RECORDED INFORMATION —
+--

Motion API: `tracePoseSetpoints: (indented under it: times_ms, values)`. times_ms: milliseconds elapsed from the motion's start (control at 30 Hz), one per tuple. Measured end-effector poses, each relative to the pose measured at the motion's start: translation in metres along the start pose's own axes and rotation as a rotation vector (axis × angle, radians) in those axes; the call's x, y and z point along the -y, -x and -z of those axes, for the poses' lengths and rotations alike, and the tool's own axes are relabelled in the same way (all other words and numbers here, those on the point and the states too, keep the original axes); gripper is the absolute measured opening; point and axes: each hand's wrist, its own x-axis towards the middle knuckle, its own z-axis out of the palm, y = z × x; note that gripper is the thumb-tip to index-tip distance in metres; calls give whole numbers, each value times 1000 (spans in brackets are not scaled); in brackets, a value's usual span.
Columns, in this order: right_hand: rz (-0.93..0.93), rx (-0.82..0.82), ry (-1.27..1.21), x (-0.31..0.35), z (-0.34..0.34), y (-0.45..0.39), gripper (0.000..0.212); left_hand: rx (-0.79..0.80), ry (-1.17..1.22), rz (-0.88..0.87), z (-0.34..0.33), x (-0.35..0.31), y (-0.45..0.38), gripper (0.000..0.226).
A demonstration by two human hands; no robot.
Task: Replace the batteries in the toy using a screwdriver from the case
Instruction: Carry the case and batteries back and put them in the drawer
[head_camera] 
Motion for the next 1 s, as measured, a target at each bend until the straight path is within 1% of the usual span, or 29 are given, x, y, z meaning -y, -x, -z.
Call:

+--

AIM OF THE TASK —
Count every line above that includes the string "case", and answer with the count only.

EXPECTED ANSWER —
2